## Exercise directions
Could you please output only the lines from the one holding "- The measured" through the end of the listing below, exactly as written and without pictures?

## Provided data
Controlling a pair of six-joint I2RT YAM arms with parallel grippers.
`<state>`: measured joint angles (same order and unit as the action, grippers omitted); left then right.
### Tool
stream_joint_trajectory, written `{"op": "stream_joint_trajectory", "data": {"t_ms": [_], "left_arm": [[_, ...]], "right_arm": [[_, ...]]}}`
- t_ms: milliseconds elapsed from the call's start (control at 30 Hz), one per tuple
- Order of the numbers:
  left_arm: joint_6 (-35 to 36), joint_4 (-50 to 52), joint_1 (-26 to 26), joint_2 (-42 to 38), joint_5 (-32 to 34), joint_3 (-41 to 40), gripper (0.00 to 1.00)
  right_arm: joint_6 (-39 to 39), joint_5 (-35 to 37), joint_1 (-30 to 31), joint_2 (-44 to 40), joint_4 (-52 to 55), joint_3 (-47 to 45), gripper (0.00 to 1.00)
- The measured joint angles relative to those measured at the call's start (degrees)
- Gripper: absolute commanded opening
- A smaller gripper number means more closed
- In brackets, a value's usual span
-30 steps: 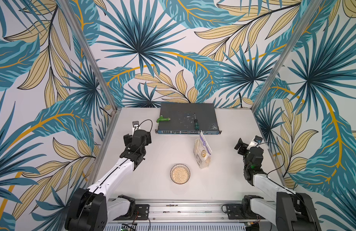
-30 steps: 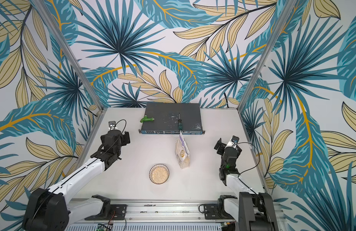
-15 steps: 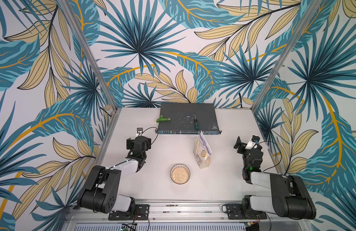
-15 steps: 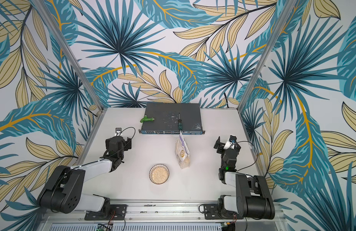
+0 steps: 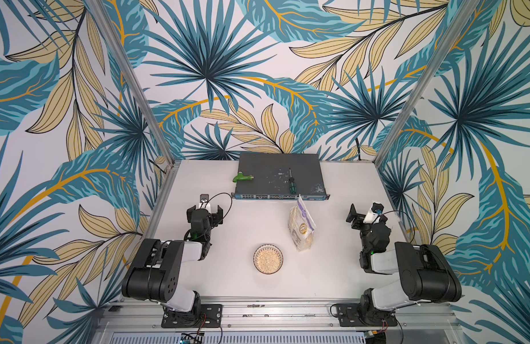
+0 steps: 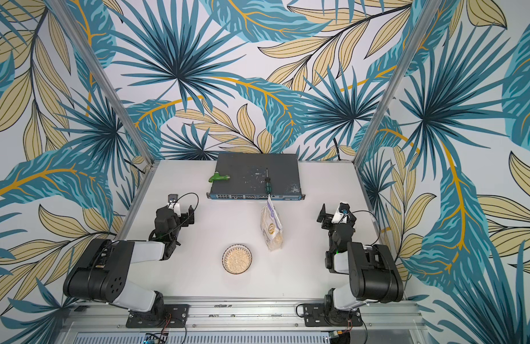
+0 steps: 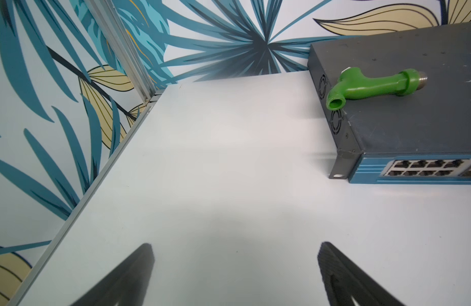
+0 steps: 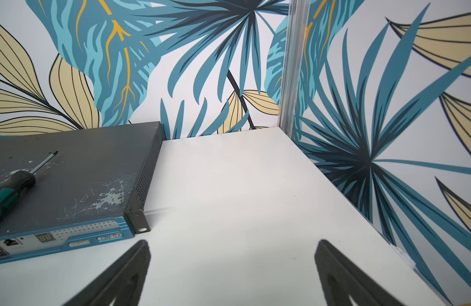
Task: Pour the oats into the breakfast bowl
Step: Reset both arms
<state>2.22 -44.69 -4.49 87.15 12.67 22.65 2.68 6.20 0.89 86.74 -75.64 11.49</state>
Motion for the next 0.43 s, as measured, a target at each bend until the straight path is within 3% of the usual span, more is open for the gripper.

## Answer space
- The measured joint angles relative to those measured at the call's start (degrees)
- Gripper: absolute commanded opening
- A smaller gripper number means more closed
- In brackets, a value's usual span
-30 steps: 
-30 steps: 
-15 steps: 
-15 steps: 
+0 steps: 
+0 steps: 
+0 steps: 
+0 steps: 
Task: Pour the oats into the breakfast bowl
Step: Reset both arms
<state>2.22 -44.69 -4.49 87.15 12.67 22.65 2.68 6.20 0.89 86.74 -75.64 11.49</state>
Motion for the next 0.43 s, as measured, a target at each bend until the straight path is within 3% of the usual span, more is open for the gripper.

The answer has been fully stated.